I would expect with the design brief of creating a consumer product for everyone, and what is looking like a nice, clean, polished design, that the filament spool would be neatly concealed and not have to be kept next to the printer on some secondary spool holder?

----------


## NewMatter

While we are concentrating on supporting PLA as the primary printing material (most people prefer printing with PLA) it should be possible to print with other materials as well.  The main issue is that without a heated bed, you have to do a little surface prep on the build platform to get things like ABS or Nylon to stick.  We have done some test prints with both ABS and Nylon, and there were no particular issues with the extruder.  It's not an all-metal extruder, however, so the temperature will be limited.  

As for spool location, the plan is to have it fit behind the printer.  While it would look really clean to have the spool integrated into printer itself, this also makes it a bit of a pain to change filament.  We envision that users will want to play a lot with different colors, and having to fish around underneath the printer to change the spool is inconvenient.

----------


## Yorke

Thanks NewMatter, great to hear you have done some tests with other materials, I have already been thinking up ways of getting the print bed to work, just wanted to know if the extruder was up to it really.

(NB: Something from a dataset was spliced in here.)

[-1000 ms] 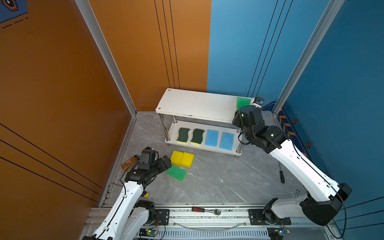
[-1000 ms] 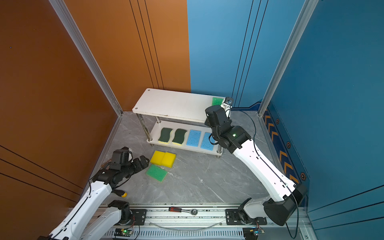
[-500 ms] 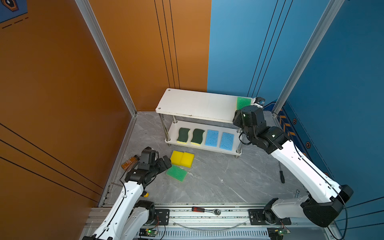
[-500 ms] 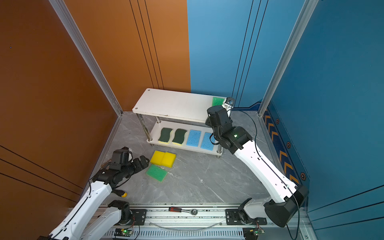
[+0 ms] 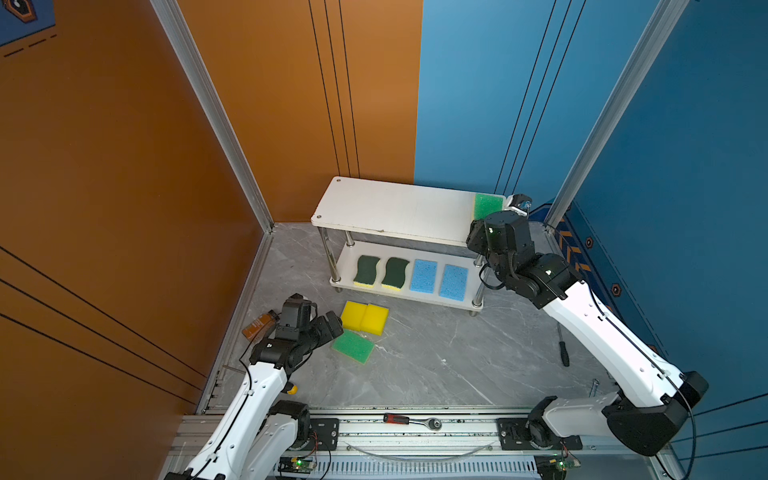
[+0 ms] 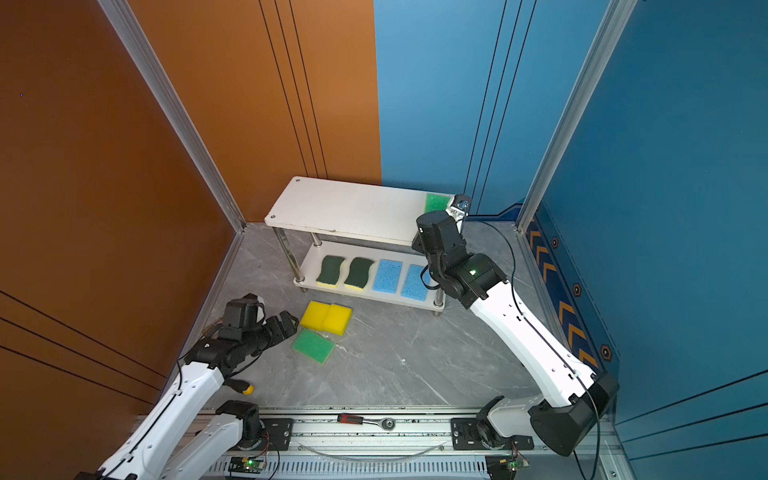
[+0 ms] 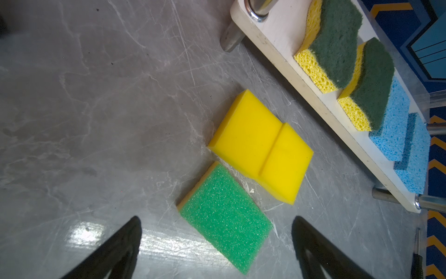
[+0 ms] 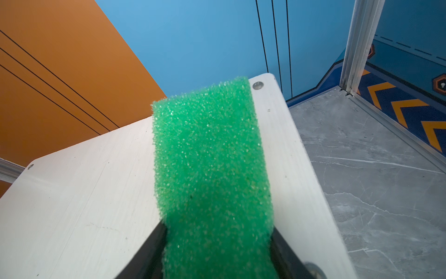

I was expecting that to be the case with the spool, and my next question was going to be about the ease of use for feeding filament if it was located under the unit. 
So has there been any discussion on the aesthetics/convenience of just having a spool sitting around behind the unit and the possibility of a MOD-t spool holder? My first thoughts would be a simple bracket off the back of the case but this would of course detract from the clean minimal design. So my next vision would be a separate box to hold the spools along the same look of the printer. My main concern is that if this is designed to be the low cost 3D printer for everyone, then for the everyday family to have one of these sitting on the table, desk, or kitchen bench, the management of the filament needs to be contained in a way that is tidy and convenient, and also protects the filament from moisture, dust etc.

----------